Good Thing I Don't Believe in Hell
For if I did, I'd surely have a front row seat on the bus ride down. Last Thursday confirmed my reservation. It was part one of my three-part end of semester joyride. This was the part where a room full of geniuses prone to mispronouncing cognizant and blurting out racial slurs had co-opted a literature class and turned it into a carousel ride of cultural embarrassment and intellectual degradation. On the last day of this spectacle, we were given the option of participating in a poetry reading. The stakes were high: gold stars and lollipops and check plus-pluses dangled like soggy carrots.
One of the geniuses prefaced her original one-of-a-kind-and-thank-fucking god-for-that composition by announcing "I wrote this for my grandfather's funeral. This is only the second time I've read it." It was like she'd strung her bow with Siberian horse hair and then decided to play pizzicato on my heart strings. Someone get me a valium. Or better yet, some depacote, xanax, and a shotgun. And this was just the beginning. She proceeded to incorporate words like "nana" and "missing you" into the recitation. She even mentioned her family pets by name. Aaawwww, how sweet. So sweet, in fact, it made me throw up the dinner I'd not yet had.
And then came the best part.

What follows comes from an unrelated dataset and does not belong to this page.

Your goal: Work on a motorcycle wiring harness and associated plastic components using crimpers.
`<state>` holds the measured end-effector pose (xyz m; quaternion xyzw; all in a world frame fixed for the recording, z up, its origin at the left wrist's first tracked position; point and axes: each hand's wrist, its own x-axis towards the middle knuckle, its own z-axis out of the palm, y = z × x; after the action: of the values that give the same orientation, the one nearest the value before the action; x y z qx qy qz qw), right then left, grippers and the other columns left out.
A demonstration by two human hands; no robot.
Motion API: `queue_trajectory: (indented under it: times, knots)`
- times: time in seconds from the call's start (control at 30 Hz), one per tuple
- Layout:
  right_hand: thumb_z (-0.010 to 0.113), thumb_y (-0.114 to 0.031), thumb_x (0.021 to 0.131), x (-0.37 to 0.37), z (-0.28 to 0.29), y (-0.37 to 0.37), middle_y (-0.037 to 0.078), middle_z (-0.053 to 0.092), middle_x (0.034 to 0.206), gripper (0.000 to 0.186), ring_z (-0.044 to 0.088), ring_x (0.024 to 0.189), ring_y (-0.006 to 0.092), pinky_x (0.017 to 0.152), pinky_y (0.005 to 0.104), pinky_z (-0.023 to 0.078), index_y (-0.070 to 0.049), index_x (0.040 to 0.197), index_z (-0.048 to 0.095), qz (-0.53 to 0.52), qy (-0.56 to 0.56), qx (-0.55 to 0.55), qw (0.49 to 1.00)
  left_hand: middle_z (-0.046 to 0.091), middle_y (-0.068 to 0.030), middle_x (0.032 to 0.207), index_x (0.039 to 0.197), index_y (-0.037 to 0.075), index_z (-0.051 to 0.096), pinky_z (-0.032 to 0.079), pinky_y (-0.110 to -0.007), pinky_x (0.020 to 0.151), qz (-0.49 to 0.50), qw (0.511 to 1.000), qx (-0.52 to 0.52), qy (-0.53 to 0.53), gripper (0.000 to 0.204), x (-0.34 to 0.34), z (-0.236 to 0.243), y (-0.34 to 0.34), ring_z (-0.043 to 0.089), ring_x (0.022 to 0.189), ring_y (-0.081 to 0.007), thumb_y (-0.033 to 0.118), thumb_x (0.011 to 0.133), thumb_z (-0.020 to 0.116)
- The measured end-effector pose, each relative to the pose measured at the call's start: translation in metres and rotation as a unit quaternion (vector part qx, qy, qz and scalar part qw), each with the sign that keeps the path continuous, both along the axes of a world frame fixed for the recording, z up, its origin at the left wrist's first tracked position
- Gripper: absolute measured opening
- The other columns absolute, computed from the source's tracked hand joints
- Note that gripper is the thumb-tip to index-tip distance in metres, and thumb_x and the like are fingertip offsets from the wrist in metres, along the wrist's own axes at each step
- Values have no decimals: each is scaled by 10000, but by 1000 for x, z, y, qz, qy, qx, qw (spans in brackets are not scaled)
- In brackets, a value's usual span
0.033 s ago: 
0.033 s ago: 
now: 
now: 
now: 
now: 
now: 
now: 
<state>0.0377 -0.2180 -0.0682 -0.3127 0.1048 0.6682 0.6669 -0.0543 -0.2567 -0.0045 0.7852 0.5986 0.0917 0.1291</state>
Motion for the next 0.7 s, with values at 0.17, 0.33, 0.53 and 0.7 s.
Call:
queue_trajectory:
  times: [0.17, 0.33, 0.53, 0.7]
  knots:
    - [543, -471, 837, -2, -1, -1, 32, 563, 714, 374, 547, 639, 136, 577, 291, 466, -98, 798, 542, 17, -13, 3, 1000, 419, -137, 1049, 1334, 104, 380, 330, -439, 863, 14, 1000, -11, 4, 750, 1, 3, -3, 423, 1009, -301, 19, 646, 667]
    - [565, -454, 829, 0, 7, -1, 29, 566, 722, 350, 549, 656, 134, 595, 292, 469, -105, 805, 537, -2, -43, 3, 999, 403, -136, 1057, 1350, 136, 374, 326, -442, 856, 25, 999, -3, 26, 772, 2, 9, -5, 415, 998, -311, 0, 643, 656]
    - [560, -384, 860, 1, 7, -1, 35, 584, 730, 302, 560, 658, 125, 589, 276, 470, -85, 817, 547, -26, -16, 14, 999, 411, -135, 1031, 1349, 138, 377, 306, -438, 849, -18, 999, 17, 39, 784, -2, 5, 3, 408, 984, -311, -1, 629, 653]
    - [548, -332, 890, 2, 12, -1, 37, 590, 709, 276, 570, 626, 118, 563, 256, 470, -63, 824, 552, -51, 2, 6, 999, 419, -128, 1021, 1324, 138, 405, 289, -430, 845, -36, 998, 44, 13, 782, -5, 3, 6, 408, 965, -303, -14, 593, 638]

First, though, let me mention that this poem was written in the AABB rhyming schemata. Cat, fat, fine, line. No joke. Lucky grandpa. Death didn't spare us, though. No, no, we were privy to an AV-presentation - sans digital preproduction efforts. It was a display nothing short of the brilliance inherent to choppy recitation, dramatic intakes of air, tear-stained cheeks, and the most innovative use of words this side of literacy.
The best slash worst part came when the poet laureate rhymed "sad" with "glad." It was then I thought, "Too bad life and death don't rhyme." And it was then I motionlessly performed a wiping of forehead maneuver signifying relief that things like heaven and hell mean as much to me as unicorns and the tooth fairy. But in case I'm wrong, want to sit next to me on the bus ride down?